---- RECORD EXCERPTS

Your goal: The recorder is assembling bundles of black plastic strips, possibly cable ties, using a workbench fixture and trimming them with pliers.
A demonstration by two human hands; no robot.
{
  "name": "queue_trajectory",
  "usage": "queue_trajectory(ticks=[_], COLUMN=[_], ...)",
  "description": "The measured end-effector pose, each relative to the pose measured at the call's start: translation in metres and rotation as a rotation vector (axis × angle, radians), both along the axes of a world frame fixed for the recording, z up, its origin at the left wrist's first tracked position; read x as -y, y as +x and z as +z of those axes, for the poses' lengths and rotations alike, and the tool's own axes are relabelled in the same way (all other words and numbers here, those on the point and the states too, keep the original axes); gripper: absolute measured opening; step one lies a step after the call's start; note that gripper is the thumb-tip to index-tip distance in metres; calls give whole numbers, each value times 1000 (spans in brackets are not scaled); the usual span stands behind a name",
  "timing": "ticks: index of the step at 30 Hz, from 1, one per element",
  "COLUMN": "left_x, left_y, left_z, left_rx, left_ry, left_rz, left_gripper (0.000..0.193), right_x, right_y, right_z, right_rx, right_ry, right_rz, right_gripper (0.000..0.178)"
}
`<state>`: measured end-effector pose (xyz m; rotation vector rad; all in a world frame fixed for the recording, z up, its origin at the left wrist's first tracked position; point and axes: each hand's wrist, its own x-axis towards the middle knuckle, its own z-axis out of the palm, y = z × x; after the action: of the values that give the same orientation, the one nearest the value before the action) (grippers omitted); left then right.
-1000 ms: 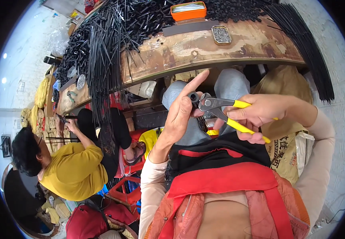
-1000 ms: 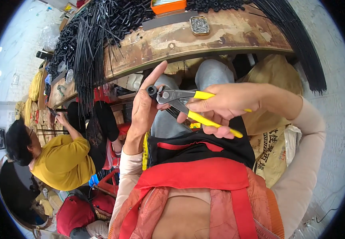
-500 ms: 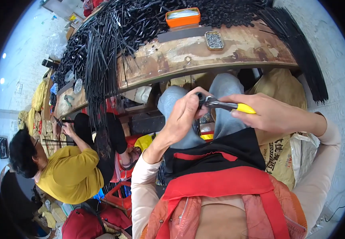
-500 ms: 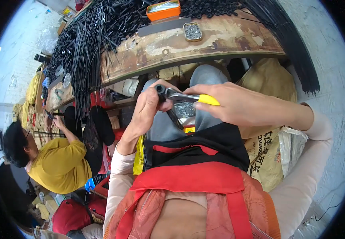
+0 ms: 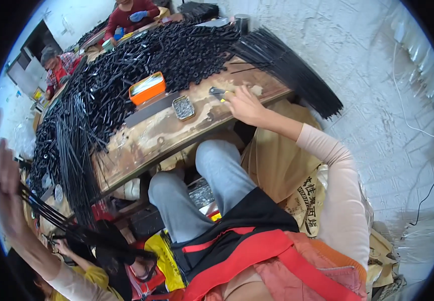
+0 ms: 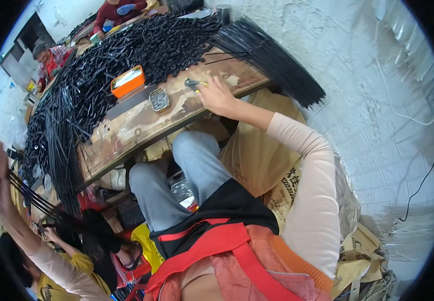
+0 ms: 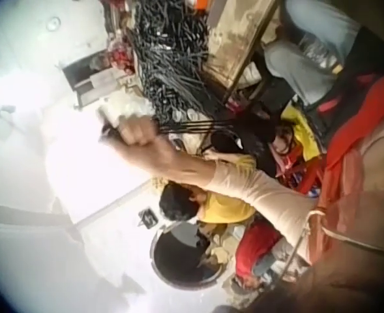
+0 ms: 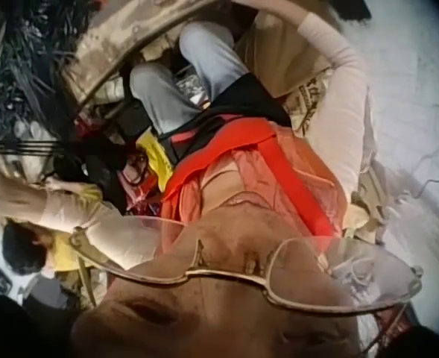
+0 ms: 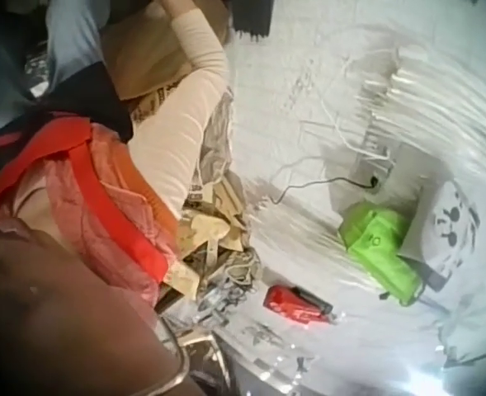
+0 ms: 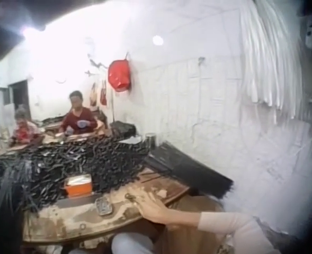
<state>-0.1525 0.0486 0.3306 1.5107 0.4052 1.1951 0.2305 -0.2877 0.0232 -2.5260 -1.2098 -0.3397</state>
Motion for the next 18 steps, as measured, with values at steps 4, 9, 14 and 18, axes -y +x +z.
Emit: queue_trajectory(ticks=[4, 9, 14, 18], left_x=[97, 111, 99, 79], left_y=[42, -6, -40, -75], left_z=[-91, -239, -384, -522], left_rx=[-395, -602, -814, -969], left_ry=[-208, -271, -136, 82], left_rz=[-378, -289, -51, 63], left_gripper=[46, 50, 48, 42], right_x=[24, 87, 109, 97], right_y=[20, 121, 168, 194], right_z=[20, 4, -12, -29], right_rx=[261, 568, 585, 680], right_ry=[121, 12, -137, -184], right_rz=[115, -178, -391, -586], right_gripper=[15, 7, 16, 11])
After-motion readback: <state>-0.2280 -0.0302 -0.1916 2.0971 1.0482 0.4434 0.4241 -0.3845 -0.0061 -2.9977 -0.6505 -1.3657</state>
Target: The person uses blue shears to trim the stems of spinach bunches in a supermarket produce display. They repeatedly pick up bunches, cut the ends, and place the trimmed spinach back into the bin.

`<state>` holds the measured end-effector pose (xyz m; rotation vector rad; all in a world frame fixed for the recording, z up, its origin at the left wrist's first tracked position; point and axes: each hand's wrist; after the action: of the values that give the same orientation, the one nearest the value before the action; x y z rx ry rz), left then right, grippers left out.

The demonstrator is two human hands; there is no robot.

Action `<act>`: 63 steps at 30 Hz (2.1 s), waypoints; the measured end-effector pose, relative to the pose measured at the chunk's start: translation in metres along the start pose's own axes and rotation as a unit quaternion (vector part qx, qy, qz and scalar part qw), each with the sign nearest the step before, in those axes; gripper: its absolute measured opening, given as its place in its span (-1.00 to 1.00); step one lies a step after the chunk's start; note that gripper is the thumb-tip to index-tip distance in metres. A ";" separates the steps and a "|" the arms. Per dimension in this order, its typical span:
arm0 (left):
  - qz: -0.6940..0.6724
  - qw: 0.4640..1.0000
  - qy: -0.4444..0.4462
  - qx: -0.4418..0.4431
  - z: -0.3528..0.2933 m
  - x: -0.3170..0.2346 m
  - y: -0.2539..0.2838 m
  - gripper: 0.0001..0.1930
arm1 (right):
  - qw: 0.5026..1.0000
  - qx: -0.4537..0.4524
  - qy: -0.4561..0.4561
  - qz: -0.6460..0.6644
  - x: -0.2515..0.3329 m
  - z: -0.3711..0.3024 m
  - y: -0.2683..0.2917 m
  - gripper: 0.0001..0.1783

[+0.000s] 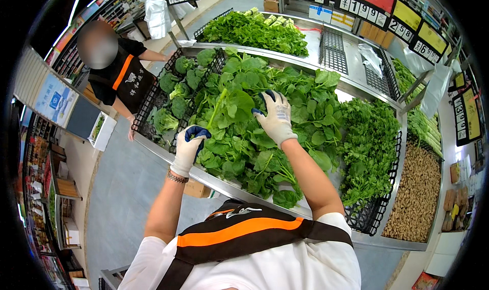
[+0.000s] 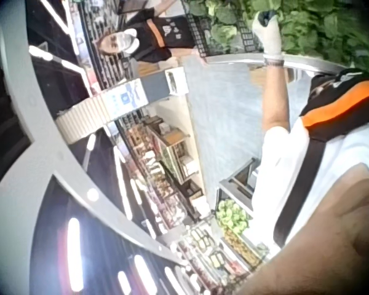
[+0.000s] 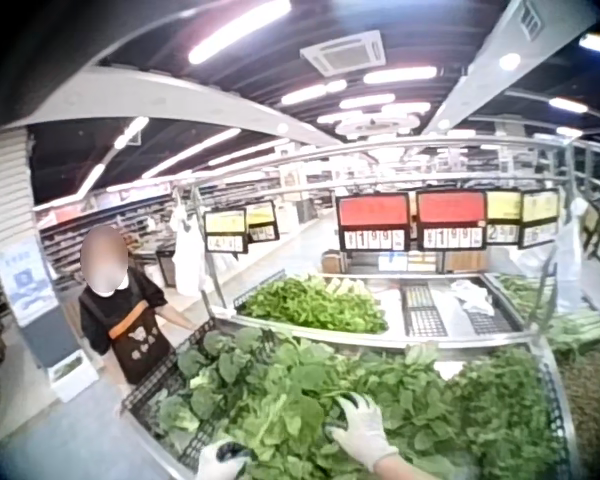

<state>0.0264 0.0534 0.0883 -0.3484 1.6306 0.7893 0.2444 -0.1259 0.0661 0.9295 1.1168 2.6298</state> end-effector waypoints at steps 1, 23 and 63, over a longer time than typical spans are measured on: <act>-0.056 0.997 0.044 0.022 0.001 -0.001 0.000 -0.88 | 0.999 -0.007 0.042 0.025 0.007 0.004 0.008 -0.57; -0.312 0.921 0.210 0.102 -0.016 0.037 0.015 -0.83 | 0.945 0.042 0.321 0.040 0.067 -0.014 -0.012 -0.60; -0.606 0.733 0.304 0.055 0.025 0.127 0.020 -0.78 | 0.981 0.018 -0.187 0.058 -0.153 0.148 -0.067 -0.34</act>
<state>0.0042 0.1096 -0.0283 -1.5069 1.5558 -0.4958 0.4472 -0.0413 0.0241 1.4601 1.0416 2.3808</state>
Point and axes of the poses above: each hand's wrist, its own z-axis towards the middle knuckle, its own y-axis out of the back of the hand, x = y × z, and after that the axes turned 9 degrees about y, right-handed
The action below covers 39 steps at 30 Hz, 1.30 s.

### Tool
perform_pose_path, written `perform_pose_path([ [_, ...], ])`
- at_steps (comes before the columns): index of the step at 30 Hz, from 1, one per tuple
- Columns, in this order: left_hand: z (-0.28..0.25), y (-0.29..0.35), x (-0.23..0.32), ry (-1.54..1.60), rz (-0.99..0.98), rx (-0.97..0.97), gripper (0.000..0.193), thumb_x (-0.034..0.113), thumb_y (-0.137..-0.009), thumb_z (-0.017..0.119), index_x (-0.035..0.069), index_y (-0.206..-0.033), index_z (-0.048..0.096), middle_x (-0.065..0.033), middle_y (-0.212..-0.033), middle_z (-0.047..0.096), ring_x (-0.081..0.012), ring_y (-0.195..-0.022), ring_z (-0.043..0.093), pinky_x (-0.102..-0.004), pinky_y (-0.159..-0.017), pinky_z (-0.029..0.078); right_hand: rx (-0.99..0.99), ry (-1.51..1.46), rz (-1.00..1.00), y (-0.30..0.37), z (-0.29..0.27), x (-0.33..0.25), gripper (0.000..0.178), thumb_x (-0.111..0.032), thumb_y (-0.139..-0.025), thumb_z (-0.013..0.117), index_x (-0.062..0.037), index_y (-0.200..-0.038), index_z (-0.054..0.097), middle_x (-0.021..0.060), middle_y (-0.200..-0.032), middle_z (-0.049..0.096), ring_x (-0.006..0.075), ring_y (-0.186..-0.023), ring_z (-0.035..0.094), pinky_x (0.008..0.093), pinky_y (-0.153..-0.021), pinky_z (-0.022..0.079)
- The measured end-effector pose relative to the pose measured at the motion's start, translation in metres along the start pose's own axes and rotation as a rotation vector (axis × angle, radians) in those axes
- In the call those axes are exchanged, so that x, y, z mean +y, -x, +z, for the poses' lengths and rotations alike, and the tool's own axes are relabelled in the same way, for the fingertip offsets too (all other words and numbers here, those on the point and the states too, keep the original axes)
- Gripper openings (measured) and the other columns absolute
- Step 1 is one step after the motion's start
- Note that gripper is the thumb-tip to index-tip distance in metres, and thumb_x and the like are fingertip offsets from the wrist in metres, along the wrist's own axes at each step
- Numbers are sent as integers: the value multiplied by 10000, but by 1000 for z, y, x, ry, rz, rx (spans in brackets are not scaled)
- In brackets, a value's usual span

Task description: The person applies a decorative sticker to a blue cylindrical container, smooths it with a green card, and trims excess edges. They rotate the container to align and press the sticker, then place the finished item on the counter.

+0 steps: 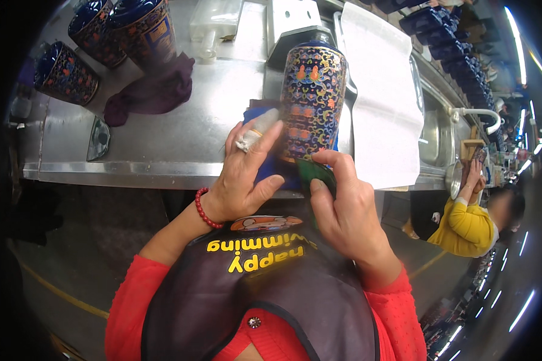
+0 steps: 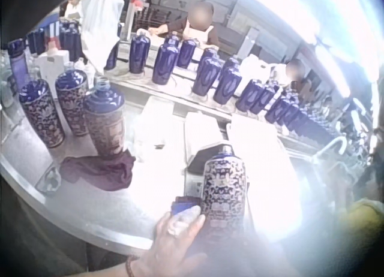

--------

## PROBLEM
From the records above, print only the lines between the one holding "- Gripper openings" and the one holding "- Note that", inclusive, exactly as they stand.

## SOLUTION FOR THIS TASK
- Gripper openings (measured) and the other columns absolute
- Step 1 is one step after the motion's start
- Note that gripper is the thumb-tip to index-tip distance in metres, and thumb_x and the like are fingertip offsets from the wrist in metres, along the wrist's own axes at each step

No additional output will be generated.